Venezuela enfrenta una profunda crisis política y económica mientras el chavismo, liderado ahora por Delcy Rodríguez, lucha por mantener el poder tras más de dos décadas de gobierno. En medio de tensiones con Estados Unidos, el país atraviesa uno de los periodos más complicados de su historia, marcado por hiperinflación, escasez y una masiva migración que ha desplazado a millones de venezolanos.

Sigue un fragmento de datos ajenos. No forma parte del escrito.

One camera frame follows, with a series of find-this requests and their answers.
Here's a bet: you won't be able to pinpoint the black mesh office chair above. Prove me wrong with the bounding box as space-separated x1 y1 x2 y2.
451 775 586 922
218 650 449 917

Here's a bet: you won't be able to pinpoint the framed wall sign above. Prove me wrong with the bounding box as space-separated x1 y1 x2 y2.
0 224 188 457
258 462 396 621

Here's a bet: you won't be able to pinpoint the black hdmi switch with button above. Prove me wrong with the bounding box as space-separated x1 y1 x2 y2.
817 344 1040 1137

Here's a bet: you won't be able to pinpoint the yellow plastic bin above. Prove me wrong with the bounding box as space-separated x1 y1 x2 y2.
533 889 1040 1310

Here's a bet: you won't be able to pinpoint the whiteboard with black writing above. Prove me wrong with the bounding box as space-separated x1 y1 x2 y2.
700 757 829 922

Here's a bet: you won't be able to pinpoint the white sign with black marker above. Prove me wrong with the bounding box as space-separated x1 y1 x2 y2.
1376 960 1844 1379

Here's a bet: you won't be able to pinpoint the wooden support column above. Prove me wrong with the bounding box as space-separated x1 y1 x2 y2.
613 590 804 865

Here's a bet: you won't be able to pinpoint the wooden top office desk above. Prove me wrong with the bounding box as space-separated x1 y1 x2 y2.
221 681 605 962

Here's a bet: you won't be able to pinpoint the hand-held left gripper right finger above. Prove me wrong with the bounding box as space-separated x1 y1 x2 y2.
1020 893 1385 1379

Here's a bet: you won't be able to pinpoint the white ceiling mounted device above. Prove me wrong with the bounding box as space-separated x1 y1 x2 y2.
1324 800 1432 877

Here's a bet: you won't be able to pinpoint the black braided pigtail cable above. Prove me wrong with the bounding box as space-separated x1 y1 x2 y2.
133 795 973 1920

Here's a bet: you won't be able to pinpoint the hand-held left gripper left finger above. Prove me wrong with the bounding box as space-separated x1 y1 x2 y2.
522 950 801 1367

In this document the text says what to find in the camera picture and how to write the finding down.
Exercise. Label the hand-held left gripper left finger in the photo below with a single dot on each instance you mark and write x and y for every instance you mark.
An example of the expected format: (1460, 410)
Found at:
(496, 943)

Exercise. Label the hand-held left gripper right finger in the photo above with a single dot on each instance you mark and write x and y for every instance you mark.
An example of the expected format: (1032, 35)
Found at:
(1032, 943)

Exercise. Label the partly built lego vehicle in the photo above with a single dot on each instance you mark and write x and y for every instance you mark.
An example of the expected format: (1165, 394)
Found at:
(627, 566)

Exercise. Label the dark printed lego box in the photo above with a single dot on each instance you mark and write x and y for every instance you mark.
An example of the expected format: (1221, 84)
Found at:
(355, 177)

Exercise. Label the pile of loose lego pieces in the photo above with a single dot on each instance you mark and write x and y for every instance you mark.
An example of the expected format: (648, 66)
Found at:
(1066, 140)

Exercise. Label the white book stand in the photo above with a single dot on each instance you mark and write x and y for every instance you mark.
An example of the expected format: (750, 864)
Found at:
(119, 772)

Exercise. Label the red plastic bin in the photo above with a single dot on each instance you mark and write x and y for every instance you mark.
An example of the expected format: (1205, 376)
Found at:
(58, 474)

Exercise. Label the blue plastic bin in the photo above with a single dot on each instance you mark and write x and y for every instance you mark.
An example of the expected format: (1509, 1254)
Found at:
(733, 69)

El chavismo, fundado por el fallecido Hugo Chávez, llegó al poder en 1999 prometiendo una democracia participativa y cambios radicales. Sin embargo, con los años, el movimiento evolucionó hacia un proyecto socialista que polarizó al país y dio paso a un creciente autoritarismo. Chávez consolidó su liderazgo con fuertes críticas a Estados Unidos, a quien llegó a llamar "el diablo" en un discurso ante la ONU en 2006, mientras profundizaba la dependencia de Venezuela hacia la venta de petróleo a ese mismo país.
Tras la muerte de Chávez en 2013, Nicolás Maduro asumió la presidencia y heredó una economía en declive. Su gobierno endureció los controles económicos, lo que exacerbó la crisis. La escasez de alimentos y medicinas, junto con una inflación descontrolada, llevaron a millones de venezolanos a abandonar el país en busca de mejores condiciones de vida. Entre 2013 y 2023, cerca de 8 millones de personas emigraron, según cifras oficiales.
En enero de este año, Nicolás Maduro fue capturado en una operación militar liderada por Estados Unidos, lo que marcó un punto de inflexión. Delcy Rodríguez, la actual presidenta encargada, ha mantenido un discurso antiestadounidense mientras negocia acuerdos económicos con Washington, incluyendo la venta de petróleo bajo supervisión estadounidense. Este giro pragmático contrasta con la retórica revolucionaria que definió al chavismo durante años.
Los expertos coinciden en que el principal objetivo del chavismo actual es preservar el poder político a toda costa. Rodríguez ha impulsado reformas que permiten una mayor participación del sector privado en la industria petrolera, algo impensable durante la era Chávez. Estas medidas buscan aliviar la crisis económica, pero también consolidar el control político frente a una oposición debilitada y una sociedad exhausta tras años de dificultades.
El futuro de Venezuela sigue siendo incierto. Mientras el gobierno intenta equilibrar las presiones internas y externas, la población enfrenta desafíos diarios para acceder a alimentos, medicinas y servicios básicos. La crisis migratoria, considerada una de las peores de América Latina, sigue siendo un problema prioritario para la región.
En este contexto, Delcy Rodríguez y su equipo juegan a la supervivencia política, apostando por mantener el poder hasta que cambien las condiciones internacionales. Sin embargo, la estabilidad del país parece cada vez más lejana, y la recuperación económica sigue siendo un desafío mayúsculo en una nación marcada por décadas de polarización y malestar social.